(Collected data entries)
-=-=-

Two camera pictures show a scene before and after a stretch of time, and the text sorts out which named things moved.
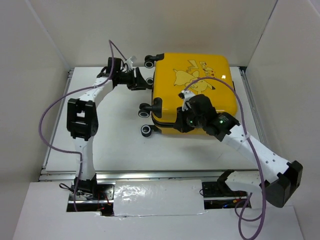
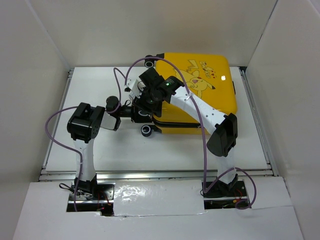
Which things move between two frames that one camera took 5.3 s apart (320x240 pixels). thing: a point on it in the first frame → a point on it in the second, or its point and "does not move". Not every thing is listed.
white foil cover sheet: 158,197 does not move
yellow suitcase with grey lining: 173,73 does not move
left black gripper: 137,83 → 137,115
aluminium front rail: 69,176 does not move
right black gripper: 180,124 → 141,102
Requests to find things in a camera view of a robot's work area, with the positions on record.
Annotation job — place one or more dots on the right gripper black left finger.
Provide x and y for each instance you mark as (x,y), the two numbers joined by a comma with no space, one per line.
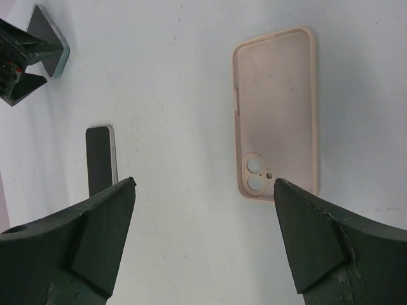
(69,257)

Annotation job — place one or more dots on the black phone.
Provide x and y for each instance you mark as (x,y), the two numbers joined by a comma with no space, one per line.
(101,160)

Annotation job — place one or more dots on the beige silicone phone case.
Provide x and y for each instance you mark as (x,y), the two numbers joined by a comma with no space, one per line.
(276,112)

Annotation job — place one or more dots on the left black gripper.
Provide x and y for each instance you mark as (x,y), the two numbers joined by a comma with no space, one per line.
(18,50)

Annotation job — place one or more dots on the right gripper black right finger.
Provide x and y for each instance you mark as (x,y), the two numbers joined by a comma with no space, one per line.
(337,256)

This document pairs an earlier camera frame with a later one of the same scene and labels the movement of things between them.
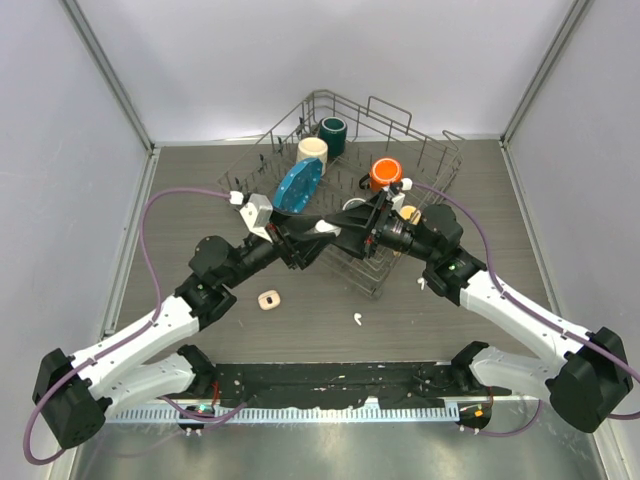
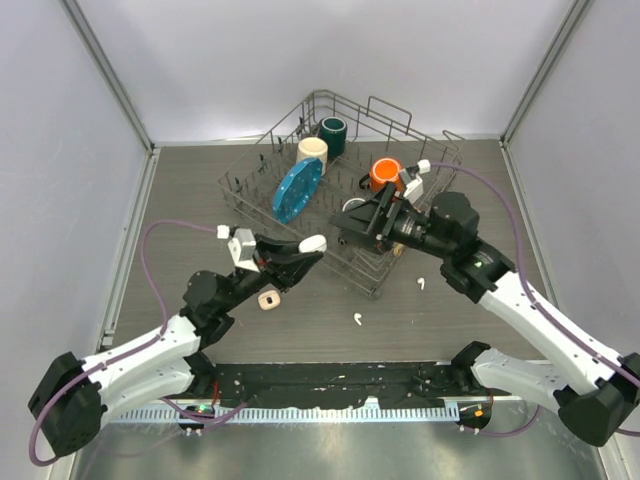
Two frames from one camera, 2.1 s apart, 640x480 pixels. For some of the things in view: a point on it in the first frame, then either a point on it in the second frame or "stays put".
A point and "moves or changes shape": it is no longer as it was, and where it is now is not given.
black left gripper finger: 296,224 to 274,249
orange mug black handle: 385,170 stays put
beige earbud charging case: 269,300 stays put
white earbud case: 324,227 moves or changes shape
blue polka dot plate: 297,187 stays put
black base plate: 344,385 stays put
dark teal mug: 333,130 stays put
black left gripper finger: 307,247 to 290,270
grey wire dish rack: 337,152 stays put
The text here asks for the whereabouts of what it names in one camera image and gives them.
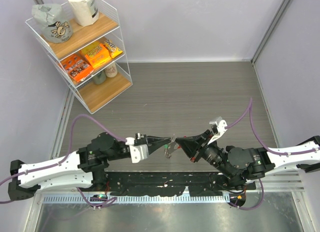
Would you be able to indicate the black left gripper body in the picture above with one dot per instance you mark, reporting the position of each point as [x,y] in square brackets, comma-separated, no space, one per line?
[141,140]

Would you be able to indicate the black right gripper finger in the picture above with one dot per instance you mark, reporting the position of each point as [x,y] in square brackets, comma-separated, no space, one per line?
[191,149]
[189,141]

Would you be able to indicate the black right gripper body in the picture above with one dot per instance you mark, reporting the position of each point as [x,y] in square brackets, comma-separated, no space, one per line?
[204,149]

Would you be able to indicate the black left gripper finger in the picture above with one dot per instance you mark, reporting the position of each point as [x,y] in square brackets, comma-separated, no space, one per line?
[156,139]
[154,147]

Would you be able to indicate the red handled crescent blade keychain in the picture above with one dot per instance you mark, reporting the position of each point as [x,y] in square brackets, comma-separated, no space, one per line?
[172,147]

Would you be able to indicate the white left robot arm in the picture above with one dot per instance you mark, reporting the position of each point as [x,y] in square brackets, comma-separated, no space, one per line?
[83,168]

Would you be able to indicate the beige cup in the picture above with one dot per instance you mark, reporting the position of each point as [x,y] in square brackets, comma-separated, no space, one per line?
[111,70]

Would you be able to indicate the yellow candy bag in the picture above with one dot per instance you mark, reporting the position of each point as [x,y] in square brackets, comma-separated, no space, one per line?
[114,51]

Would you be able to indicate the orange yellow snack box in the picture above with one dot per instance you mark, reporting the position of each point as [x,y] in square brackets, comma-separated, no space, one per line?
[96,54]

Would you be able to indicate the white paper bag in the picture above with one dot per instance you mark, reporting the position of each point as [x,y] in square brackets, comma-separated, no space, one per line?
[85,11]

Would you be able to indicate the grey paper bag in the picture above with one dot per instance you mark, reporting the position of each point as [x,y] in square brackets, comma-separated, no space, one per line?
[53,22]

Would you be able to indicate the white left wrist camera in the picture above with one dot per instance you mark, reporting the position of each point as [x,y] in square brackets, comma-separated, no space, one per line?
[130,142]

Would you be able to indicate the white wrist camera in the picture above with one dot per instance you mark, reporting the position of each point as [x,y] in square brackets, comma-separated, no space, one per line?
[219,127]
[130,142]

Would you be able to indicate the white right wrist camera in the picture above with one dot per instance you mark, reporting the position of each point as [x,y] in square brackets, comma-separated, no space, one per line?
[219,127]

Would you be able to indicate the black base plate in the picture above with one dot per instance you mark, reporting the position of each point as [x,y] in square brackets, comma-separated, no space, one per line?
[165,184]

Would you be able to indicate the white slotted cable duct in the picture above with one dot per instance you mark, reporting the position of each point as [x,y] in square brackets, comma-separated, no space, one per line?
[185,198]

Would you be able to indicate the white wire shelf unit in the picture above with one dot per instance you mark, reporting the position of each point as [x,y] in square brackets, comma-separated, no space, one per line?
[93,97]

-=-=-

What this task involves - Give back the data verbatim. The pictures are not part of the copy.

Output below -
Two camera pictures show a scene before and after a stretch of time, and the text sorts out which named things moved.
Which things move between two frames that one camera took 5.3 s apart (320x240 pixels). thing: a point on it in the first frame → a point on it in the second, or its point and "does not move". Not every thing is listed.
white foil cover sheet: 158,197 does not move
yellow suitcase with grey lining: 173,73 does not move
left black gripper: 137,83 → 137,115
aluminium front rail: 69,176 does not move
right black gripper: 180,124 → 141,102
Requests to find things in a camera view of a robot's work area, with the positions on record.
Annotation job — place one or more dots on the right gripper black left finger.
Provide x and y for each instance you mark as (x,y), the two numbers joined by a comma with no space, one per line.
(69,257)

Annotation job — place one or more dots on the black phone.
Provide x and y for each instance you mark as (x,y), the two numbers joined by a comma with no space, one per line.
(101,160)

Annotation job — place one or more dots on the beige silicone phone case.
Provide x and y for each instance you mark as (x,y), the two numbers joined by a comma with no space, one per line.
(276,112)

Annotation job — place one or more dots on the left black gripper.
Provide x and y for each instance you mark as (x,y), the two numbers joined by a comma with no space, one per line.
(18,50)

Annotation job — place one or more dots on the right gripper black right finger.
Provide x and y for each instance you mark as (x,y), the two numbers joined by a comma with no space, one per line.
(337,256)

This document pairs an earlier camera frame with a later one of the same scene and labels the movement of things between them.
Two frames from one camera, 2.1 s apart, 640x480 pixels. For some of the things in view: a point on it in the first frame, then either a point on it in the second frame or "stays put".
A point and "moves or changes shape": it is no longer as it was, and where it is now is not given.
black left gripper finger: 296,224 to 274,249
orange mug black handle: 385,170 stays put
beige earbud charging case: 269,300 stays put
white earbud case: 324,227 moves or changes shape
blue polka dot plate: 297,187 stays put
black base plate: 344,385 stays put
dark teal mug: 333,130 stays put
black left gripper finger: 307,247 to 290,270
grey wire dish rack: 337,152 stays put
The text here asks for the whereabouts of what it names in one camera image and gives them.
Would you be able to indicate the black left gripper body in the picture above with one dot per instance you mark, reporting the position of each point as [x,y] in square brackets, comma-separated, no space, one per line?
[141,140]

Would you be able to indicate the black right gripper finger in the picture above with one dot per instance you mark, reporting the position of each point as [x,y] in square brackets, comma-separated, no space, one per line?
[191,149]
[189,141]

Would you be able to indicate the black right gripper body in the picture above with one dot per instance you mark, reporting the position of each point as [x,y] in square brackets, comma-separated, no space, one per line?
[204,149]

Would you be able to indicate the black left gripper finger in the picture above with one dot per instance you mark, reporting the position of each point as [x,y] in square brackets, comma-separated, no space, one per line?
[156,139]
[154,147]

Would you be able to indicate the red handled crescent blade keychain in the picture above with one dot per instance you mark, reporting the position of each point as [x,y] in square brackets, comma-separated, no space, one per line?
[172,147]

Would you be able to indicate the white left robot arm in the picture above with one dot per instance you mark, reporting the position of each point as [x,y] in square brackets, comma-separated, no space, one per line?
[83,168]

Would you be able to indicate the beige cup in the picture above with one dot per instance you mark, reporting the position of each point as [x,y] in square brackets, comma-separated, no space, one per line?
[111,70]

Would you be able to indicate the yellow candy bag in the picture above with one dot per instance you mark, reporting the position of each point as [x,y] in square brackets, comma-separated, no space, one per line?
[114,51]

Would you be able to indicate the orange yellow snack box in the picture above with one dot per instance you mark, reporting the position of each point as [x,y] in square brackets, comma-separated, no space, one per line?
[96,54]

Would you be able to indicate the white paper bag in the picture above with one dot per instance you mark, reporting the position of each point as [x,y] in square brackets, comma-separated, no space, one per line?
[85,11]

Would you be able to indicate the grey paper bag in the picture above with one dot per instance you mark, reporting the position of each point as [x,y] in square brackets, comma-separated, no space, one per line?
[53,22]

Would you be able to indicate the white left wrist camera in the picture above with one dot per instance you mark, reporting the position of each point as [x,y] in square brackets, comma-separated, no space, one per line?
[130,142]

Would you be able to indicate the white wrist camera in the picture above with one dot per instance you mark, reporting the position of each point as [x,y] in square brackets, comma-separated, no space, one per line?
[219,127]
[130,142]

Would you be able to indicate the white right wrist camera in the picture above with one dot per instance you mark, reporting the position of each point as [x,y] in square brackets, comma-separated, no space, one per line?
[219,127]

Would you be able to indicate the black base plate in the picture above with one dot per instance you mark, reporting the position of each point as [x,y] in square brackets, comma-separated, no space, one per line?
[165,184]

Would you be able to indicate the white slotted cable duct in the picture above with one dot per instance you mark, reporting the position of each point as [x,y] in square brackets, comma-separated, no space, one per line?
[185,198]

Would you be able to indicate the white wire shelf unit in the picture above with one dot per instance you mark, reporting the position of each point as [x,y] in square brackets, comma-separated, no space, one per line?
[93,97]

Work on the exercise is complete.